Happy Birthday to Cal.

When they held Cal out to me we cried. Curt cried an ugly cry because the baby had red hair

like his mom.

There was confusion in the operating room because they couldn’t locate the on call doctor to help remove my ovary. The anesthesiologist counted down the minutes to my doctor and I wiggled my toes and felt them.

Almost forty five minutes later, they wheeled me back to my room and a tornado touched down. Somewhere near by.

I waited almost two hours for my baby.

He had red hair, white hair on his face, and pointy ears. He was a funny looking baby and looked like a hobbit. The white t-shirt kept falling off his shoulders and his nose was smushed up between his eyes…like a silly scowl.

He didn’t latch and he didn’t poop but his jaundice stayed stable enough to come home three days later. Finn was indifferent and the nights were so hard and I was sad. So sad.

The first year and a half of Cal’s life simultaneously slipped away from me and hit me in the face. All at once. Every day. I couldn’t get comfortable. Hated myself. Hated my husband. Became obsessed with shopping and my nipples bled over and over because Cal never latched correctly.

It got worse before it got better. Doesn’t it always?

And I don’t recognize that person anymore. I’m sitting in my kitchen and my funny boy is in bed. It’s the night before his third birthday.

Three. We’ve grown up a lot, he and I.

He talks with an accent. A high pitched drawl. He asks everyone on the trail, “How your day?” “What your name?” “What your dog name?” The little old ladies smile and say, “Well aren’t you a social one?”

He has none of the intensity that my oldest does. He refuses to draw, refuses to help cook unless I give him a butcher knife and a potato, and he still asks to be rocked to sleep.

His eyebrows are so blond. Transparent. If you squint you can see his eyelashes.

He is loud and jabs the grass, the tree, dirt, plants with a stick. He cries for food and steals my fork to eat salad.



He pees for treats and plays naked and he is truly a joy.

I feel so much guilt when I think about the mom who parented Cal in the beginning. She wasn’t great but I know now that she did the best she could.

Cal is my last kid. The last baby I will ever nurse or potty train or strap in a five point harness. He is, my last three year old.

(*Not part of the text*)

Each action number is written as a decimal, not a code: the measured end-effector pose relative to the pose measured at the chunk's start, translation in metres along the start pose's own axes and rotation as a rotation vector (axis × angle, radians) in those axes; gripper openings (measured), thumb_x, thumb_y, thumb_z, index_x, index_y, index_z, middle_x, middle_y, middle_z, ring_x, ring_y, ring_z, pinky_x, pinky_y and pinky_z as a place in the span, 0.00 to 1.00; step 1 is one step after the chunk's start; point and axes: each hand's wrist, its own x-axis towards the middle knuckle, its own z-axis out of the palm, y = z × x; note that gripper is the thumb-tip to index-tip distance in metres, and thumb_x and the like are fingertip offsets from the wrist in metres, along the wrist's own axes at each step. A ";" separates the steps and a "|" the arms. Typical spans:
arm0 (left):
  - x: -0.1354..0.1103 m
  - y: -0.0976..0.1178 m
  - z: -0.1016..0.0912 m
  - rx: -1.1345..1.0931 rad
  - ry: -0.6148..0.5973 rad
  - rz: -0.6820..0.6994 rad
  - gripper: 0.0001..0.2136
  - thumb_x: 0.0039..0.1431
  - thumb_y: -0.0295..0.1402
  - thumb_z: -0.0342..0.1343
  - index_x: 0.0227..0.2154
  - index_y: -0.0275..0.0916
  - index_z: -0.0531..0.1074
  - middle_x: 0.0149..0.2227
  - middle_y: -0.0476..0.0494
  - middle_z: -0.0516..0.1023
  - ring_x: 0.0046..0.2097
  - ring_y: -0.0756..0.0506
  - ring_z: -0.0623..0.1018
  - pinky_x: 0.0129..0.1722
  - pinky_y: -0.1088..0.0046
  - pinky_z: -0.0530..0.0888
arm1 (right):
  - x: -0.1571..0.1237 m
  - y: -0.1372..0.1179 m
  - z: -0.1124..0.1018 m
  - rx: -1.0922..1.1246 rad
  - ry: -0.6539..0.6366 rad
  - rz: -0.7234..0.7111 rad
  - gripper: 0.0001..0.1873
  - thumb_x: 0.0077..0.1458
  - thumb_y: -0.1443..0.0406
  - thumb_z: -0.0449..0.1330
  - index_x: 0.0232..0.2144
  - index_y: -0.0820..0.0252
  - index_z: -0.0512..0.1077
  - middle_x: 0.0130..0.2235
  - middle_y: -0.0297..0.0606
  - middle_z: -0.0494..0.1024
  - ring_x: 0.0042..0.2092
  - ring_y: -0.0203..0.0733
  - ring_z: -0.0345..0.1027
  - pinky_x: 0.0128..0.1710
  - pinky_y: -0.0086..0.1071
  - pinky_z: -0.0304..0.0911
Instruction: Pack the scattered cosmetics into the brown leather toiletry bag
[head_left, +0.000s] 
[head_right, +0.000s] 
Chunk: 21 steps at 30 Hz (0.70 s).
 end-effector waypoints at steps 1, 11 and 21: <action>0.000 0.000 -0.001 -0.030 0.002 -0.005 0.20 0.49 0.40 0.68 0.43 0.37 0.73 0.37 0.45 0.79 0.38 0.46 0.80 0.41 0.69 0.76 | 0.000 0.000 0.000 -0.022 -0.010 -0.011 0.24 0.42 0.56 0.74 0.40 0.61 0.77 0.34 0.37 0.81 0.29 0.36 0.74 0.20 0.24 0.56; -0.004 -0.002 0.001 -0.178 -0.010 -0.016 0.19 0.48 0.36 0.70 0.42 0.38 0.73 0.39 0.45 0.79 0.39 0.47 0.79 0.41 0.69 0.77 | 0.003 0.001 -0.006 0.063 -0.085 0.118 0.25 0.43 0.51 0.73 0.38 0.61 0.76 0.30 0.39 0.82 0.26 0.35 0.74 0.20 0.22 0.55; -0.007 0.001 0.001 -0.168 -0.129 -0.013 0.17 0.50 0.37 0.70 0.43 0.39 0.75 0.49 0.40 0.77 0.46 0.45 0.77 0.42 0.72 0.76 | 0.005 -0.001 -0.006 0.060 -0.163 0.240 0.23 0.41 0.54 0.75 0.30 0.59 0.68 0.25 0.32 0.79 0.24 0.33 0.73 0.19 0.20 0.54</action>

Some days I’m okay with that but birthday eves are always emotional. Since I became a Mother, birthday eves leave me feeling a little lost. I want so badly to have the right words to describe Motherhood and my kids and the passing of time…but I always fall short.

Motherhood is spending an hour holding that funny looking baby¬†propped up on your knees so you can see his small scrunched up face while obsessing about the things you SHOULD be doing. It’s joy and sadness at the same time. Motherhood is wishing you could have it all again, every second, from the beginning, while at the same time cursing the repetitiveness of daily life. It is celebrating bedtime while missing the warmth of a red haired baby on your chest.